By Dr Kurt Hyzler, CSB Advocates – Malta recently reinforced its position as a progressive hedge fund jurisdiction within the EU when, on 27th June 2013, the Malta Financial Services Authority (MFSA) announced that it was the first member state to have fully transposed the Alternative Investment Fund Management Directive (“AIFMD / Directive”) into Maltese law.
During the implementation process, one of the dilemmas faced by the MFSA was the viability of retaining the Professional Investor Fund (“PIF”) regime which, as at the end of 2012, accounted for more than 84% of all collective investment schemes licenced in Malta. Mindful of this, the Authority will continue to grant PIF licences in terms of the updated Investment Services Rules for Professional Investor Funds in the following scenarios:
- The PIF is licensed as a ‘de minimis’ self-managed Alternative Investment Fund;
- The PIF is managed by a de minimis Alternative Investment Fund Manager (“AIFM”);
- The PIF is managed by a non-EU AIFM, subject to the relevant conditions of the AIFMD in terms of which EU-Member States may allow AIFMs to market to professional investors in their territory;
- The PIF is managed by an AIFM in full compliance with the AIFMD.
Whilst an AIFM may be appointed to manage a PIF, doing so would create an additional “layer” of regulation, requiring the PIF to comply with the rules applicable to PIFs as well as, indirectly, those applying to the AIFM in terms of the AIFMD.
Thus, a promoter wishing to licence a collective investment scheme in Malta would have the option of applying for a PIF licence, an Alternative Investment Fund licence (in full compliance with the AIFMD), or a PIF that is also AIFMD compliant; with only the latter two licences being able to benefit from the passporting rights built into the AIFMD.

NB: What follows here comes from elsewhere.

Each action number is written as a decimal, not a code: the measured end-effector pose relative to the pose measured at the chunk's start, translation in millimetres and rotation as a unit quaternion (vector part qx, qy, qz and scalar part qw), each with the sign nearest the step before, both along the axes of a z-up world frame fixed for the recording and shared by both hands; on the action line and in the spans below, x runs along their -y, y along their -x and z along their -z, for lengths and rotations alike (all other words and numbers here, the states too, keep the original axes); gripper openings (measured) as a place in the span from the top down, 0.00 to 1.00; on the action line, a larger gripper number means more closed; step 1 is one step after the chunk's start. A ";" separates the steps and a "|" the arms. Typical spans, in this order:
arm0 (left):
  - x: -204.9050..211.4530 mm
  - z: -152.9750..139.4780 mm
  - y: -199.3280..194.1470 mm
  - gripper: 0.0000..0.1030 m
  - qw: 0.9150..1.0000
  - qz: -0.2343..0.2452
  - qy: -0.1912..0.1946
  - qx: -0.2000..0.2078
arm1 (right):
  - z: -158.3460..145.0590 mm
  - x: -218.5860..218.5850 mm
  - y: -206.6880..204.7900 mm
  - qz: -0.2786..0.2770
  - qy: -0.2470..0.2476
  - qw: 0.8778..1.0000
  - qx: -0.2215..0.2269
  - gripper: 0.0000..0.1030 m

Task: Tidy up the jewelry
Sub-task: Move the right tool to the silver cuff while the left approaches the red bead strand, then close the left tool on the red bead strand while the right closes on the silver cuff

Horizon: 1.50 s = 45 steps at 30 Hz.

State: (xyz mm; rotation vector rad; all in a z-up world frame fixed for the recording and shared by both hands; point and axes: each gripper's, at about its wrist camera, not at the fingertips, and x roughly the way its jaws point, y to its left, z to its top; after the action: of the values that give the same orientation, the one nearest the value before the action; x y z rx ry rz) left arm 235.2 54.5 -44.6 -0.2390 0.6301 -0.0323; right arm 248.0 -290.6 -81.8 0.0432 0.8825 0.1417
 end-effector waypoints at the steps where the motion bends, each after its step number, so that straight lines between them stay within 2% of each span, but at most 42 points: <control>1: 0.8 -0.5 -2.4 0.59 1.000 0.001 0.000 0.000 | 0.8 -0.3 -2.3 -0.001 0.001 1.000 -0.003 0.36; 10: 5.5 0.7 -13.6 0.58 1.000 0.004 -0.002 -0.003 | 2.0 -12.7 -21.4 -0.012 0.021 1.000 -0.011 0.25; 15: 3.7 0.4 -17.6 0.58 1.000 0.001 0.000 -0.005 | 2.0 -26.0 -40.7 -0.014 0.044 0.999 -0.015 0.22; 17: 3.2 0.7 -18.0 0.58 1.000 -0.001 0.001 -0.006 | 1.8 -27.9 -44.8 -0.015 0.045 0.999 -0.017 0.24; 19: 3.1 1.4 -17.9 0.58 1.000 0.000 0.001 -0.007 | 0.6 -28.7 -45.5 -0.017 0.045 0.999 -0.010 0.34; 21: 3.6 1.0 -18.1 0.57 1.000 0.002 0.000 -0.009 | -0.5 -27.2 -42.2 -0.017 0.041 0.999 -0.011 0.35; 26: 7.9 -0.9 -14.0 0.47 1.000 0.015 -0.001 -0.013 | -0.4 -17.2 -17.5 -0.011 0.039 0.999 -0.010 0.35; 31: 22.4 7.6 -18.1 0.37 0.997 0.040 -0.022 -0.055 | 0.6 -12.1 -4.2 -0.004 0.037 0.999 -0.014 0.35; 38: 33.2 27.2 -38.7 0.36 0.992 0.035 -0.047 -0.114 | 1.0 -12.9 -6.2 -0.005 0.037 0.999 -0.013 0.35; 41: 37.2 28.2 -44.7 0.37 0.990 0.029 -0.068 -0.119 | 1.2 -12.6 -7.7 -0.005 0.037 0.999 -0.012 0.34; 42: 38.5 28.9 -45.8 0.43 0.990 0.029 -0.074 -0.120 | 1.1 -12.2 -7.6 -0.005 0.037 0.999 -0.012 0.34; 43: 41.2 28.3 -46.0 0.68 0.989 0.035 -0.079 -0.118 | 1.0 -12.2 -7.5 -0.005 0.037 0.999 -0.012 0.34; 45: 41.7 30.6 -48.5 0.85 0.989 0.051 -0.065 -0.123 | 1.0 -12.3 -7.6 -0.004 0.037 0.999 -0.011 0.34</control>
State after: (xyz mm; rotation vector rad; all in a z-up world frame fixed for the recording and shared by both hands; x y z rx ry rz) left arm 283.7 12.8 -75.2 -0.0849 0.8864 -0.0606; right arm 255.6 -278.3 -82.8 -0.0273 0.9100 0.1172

Here we should note the derogation which the MFSA successfully negotiated at EU level prior to the transposition of the AIFMD in respect of the appointment of depositaries. AIFs (self-managed) and AIFMs licenced in Malta would, until the 22nd July 2017, be able to appoint a depositary that is AIFMD-compliant from another EU or EEA Member State rather than just a depositary from Malta. After 22nd July 2017, the AIFM licenced in Malta would be required to appoint a Malta-licenced depositary.
Also worth noting is the approach taken by the MFSA in respect of the applicability of the AIFMD remuneration policies and practices. In summary, the MFSA has taken an official view that the AIFMD remuneration policies and practices shall apply at the level of the AIFM – specifically to those categories of staff, including senior management, risk takers, control functions, and any employees receiving total remuneration that takes them into the same remuneration bracket as senior management and risk takers, whose professional activities have a material impact on the risk profiles of the AIFMs or of the AIFs they manage.
What this effectively means is that in circumstances where the AIFM delegates to any third party any portfolio management or risk management functions, the third party would not be subject to the MFSA’s scrutiny in respect of its remuneration policies and practices.
Malta’s proactive approach towards the implementation of the Directive sends a clear message to the hedge fund industry – Malta continues to be the jurisdiction of choice for fund promoters.